WORK ORDER
The required lines are those that contain "patterned"; pull them out of the data and copy them.

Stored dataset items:
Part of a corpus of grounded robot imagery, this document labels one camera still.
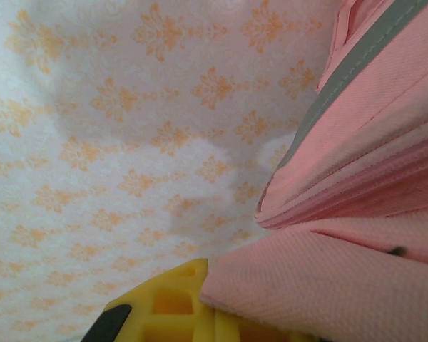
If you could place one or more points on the pink backpack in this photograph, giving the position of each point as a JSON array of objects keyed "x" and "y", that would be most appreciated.
[{"x": 342, "y": 178}]

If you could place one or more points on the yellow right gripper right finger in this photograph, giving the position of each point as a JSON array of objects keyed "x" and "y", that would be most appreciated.
[{"x": 242, "y": 331}]

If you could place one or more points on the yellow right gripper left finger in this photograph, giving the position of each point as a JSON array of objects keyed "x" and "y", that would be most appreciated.
[{"x": 171, "y": 285}]

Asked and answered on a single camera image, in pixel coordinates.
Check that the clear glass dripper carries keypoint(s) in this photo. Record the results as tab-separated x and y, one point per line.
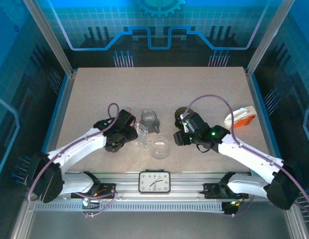
140	130

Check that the green glass dripper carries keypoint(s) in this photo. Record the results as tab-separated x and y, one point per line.
180	113

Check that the clear glass server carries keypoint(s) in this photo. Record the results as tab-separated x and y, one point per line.
159	149

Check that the grey glass server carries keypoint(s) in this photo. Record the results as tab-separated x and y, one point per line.
149	124

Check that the orange white filter pack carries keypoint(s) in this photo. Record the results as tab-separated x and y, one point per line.
241	119

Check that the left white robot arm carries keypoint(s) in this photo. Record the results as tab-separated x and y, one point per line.
77	149

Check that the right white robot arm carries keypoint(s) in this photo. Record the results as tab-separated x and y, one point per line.
249	154

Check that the black white analog clock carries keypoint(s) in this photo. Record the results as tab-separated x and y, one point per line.
154	183

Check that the blue table edge strip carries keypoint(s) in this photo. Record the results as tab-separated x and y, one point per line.
267	124
51	124

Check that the aluminium mounting rail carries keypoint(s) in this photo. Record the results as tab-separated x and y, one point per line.
189	179

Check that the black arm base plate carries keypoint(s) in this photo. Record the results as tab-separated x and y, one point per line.
211	190
107	189

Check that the aluminium frame post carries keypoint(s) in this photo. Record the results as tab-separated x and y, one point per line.
264	42
54	42

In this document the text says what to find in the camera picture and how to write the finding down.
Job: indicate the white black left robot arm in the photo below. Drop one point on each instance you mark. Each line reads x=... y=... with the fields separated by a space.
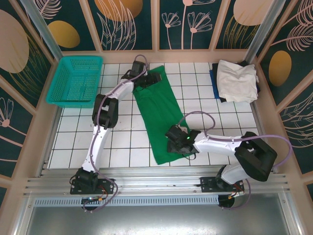
x=100 y=139

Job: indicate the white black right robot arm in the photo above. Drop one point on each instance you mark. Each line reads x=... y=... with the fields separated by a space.
x=220 y=145

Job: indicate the pile of folded clothes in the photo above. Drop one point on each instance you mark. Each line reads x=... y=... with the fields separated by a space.
x=215 y=66

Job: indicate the aluminium mounting rail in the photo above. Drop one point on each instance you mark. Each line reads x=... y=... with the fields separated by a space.
x=156 y=180

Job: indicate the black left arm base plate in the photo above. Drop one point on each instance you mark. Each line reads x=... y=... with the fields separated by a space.
x=107 y=186

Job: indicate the blue folded t-shirt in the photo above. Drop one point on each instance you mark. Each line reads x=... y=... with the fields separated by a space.
x=214 y=83

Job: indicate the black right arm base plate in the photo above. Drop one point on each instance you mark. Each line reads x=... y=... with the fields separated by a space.
x=207 y=184

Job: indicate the aluminium corner post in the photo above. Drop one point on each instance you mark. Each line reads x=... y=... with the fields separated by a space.
x=44 y=31
x=262 y=31

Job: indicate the teal plastic basket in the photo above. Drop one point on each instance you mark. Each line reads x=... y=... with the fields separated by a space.
x=73 y=83

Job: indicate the green t-shirt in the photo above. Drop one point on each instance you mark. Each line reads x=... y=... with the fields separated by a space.
x=159 y=107

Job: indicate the white folded t-shirt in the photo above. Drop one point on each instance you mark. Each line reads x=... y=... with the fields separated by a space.
x=238 y=80

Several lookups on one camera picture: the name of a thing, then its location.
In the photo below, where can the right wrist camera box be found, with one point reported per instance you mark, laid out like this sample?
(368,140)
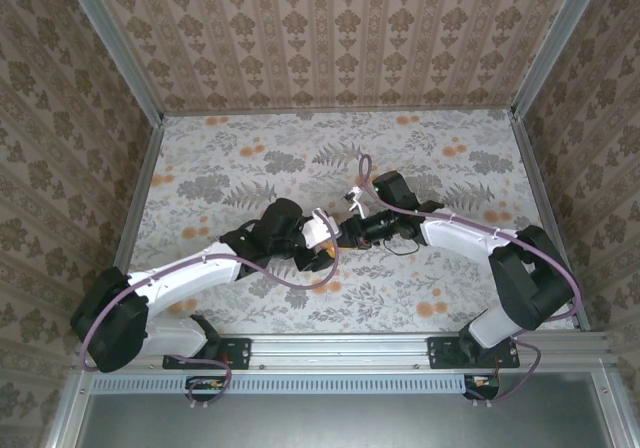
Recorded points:
(356,200)

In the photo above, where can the grey metal sheet shelf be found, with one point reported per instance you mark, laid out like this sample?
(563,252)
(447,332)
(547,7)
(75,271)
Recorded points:
(340,423)

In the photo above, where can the floral patterned table cover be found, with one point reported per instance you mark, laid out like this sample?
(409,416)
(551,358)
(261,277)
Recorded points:
(250,148)

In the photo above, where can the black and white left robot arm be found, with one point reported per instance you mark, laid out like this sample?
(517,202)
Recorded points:
(110,328)

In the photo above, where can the aluminium frame post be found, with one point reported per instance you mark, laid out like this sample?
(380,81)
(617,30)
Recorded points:
(555,48)
(115,48)

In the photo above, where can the aluminium side rail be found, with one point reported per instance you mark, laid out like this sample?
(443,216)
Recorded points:
(545,193)
(135,208)

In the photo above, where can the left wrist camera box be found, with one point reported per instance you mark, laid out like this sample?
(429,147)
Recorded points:
(316,228)

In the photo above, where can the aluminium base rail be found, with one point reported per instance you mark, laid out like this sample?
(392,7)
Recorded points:
(340,350)

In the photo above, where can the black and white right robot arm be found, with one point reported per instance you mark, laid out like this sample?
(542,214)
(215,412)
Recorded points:
(530,288)

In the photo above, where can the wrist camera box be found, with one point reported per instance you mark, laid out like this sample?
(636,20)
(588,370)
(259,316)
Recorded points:
(356,200)
(316,228)

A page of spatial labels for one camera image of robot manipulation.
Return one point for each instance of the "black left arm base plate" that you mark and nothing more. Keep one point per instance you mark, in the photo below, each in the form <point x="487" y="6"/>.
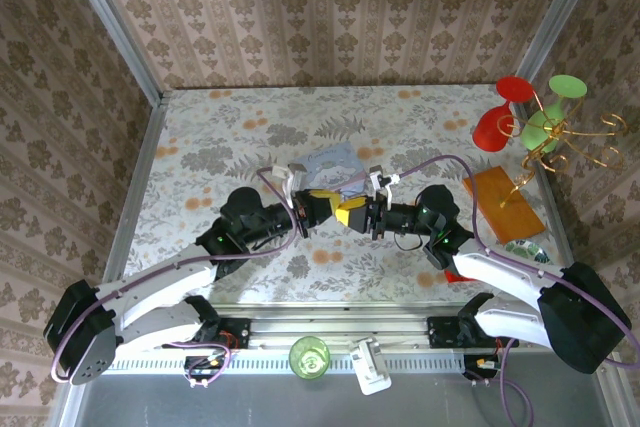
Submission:
<point x="237" y="332"/>

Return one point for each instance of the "grey metal bench panel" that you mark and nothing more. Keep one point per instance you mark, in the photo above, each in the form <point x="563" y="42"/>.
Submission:
<point x="250" y="407"/>

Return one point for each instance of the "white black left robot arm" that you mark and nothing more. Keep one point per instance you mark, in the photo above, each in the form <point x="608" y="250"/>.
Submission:
<point x="160" y="277"/>

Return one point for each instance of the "white plastic bracket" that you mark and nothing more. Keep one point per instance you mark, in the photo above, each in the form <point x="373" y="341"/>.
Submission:
<point x="370" y="367"/>

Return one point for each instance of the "aluminium side rail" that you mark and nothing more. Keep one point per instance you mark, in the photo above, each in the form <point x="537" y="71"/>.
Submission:
<point x="559" y="232"/>
<point x="137" y="187"/>

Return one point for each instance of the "black power connector box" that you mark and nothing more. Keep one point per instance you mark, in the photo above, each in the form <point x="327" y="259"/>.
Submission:
<point x="480" y="366"/>
<point x="205" y="366"/>

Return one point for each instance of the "floral patterned table cover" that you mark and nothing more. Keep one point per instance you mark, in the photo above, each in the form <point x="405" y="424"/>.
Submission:
<point x="300" y="117"/>

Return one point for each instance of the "green transparent cup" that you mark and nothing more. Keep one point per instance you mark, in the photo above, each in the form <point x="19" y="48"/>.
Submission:
<point x="309" y="359"/>

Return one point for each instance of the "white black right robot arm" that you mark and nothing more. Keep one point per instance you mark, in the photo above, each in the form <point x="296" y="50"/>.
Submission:
<point x="500" y="272"/>

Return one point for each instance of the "aluminium front rail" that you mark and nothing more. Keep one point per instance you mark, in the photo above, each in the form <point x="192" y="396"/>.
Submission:
<point x="340" y="322"/>

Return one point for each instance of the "red yellow packet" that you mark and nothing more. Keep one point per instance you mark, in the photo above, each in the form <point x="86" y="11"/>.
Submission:
<point x="452" y="277"/>

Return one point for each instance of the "red plastic wine glass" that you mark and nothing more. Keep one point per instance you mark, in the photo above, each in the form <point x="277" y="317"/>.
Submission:
<point x="492" y="129"/>

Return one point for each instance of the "green plastic wine glass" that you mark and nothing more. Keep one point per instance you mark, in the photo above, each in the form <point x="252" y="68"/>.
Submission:
<point x="542" y="132"/>

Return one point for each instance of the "aluminium frame post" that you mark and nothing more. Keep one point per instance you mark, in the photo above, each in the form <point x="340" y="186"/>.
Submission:
<point x="115" y="22"/>
<point x="561" y="12"/>

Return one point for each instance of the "blue cartoon tin box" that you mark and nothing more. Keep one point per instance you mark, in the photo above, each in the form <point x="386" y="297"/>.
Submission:
<point x="335" y="162"/>

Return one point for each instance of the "leaf print bowl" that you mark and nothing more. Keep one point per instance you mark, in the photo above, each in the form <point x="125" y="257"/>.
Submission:
<point x="525" y="249"/>

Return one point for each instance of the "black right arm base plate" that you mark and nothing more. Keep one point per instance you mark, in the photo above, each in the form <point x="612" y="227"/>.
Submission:
<point x="442" y="332"/>

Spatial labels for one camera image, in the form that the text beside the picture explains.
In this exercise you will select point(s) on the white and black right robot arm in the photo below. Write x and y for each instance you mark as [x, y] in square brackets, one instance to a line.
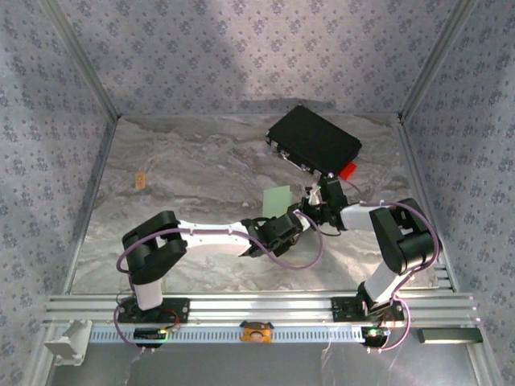
[380, 281]

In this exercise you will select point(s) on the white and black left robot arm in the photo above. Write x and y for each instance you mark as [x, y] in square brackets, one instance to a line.
[213, 242]

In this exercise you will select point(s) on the aluminium frame post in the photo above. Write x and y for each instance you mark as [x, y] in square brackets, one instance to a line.
[438, 54]
[80, 54]

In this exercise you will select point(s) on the red block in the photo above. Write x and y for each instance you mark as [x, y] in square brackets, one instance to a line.
[349, 169]

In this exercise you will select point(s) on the small black controller board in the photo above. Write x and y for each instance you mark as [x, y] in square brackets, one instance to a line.
[374, 334]
[149, 334]

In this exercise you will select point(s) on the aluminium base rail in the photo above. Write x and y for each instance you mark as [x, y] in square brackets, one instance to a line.
[261, 307]

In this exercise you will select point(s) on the black hard case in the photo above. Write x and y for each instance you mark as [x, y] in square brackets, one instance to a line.
[314, 140]

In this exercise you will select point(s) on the small orange sticker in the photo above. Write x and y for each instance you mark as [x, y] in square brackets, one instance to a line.
[140, 181]

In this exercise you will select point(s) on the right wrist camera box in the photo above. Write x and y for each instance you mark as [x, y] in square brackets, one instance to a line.
[313, 197]

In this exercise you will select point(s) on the white plastic bracket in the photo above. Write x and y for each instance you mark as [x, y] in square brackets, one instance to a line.
[66, 342]

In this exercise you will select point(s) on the light green paper sheet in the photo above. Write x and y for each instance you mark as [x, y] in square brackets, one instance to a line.
[275, 201]

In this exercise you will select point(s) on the orange cartoon figure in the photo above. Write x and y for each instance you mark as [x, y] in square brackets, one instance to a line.
[256, 333]

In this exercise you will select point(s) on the aluminium table side rail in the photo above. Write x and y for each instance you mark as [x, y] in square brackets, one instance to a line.
[414, 158]
[91, 201]

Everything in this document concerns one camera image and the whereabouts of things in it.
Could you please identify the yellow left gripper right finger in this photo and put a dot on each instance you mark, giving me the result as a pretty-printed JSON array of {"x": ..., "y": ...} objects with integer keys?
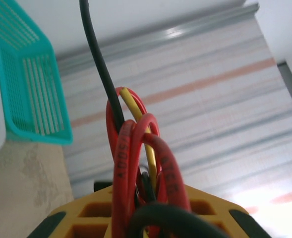
[{"x": 225, "y": 205}]

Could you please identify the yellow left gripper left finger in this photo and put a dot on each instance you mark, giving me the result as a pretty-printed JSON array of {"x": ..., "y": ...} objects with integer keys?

WRITTEN ANSWER
In the photo above, where can the floral patterned table cover be found, with one point reported per instance you mark, laid out like this sample?
Return one point for each instance of the "floral patterned table cover" that you mark and nothing more. Keep one point per instance you mark, in the photo above, each in the form <point x="405" y="424"/>.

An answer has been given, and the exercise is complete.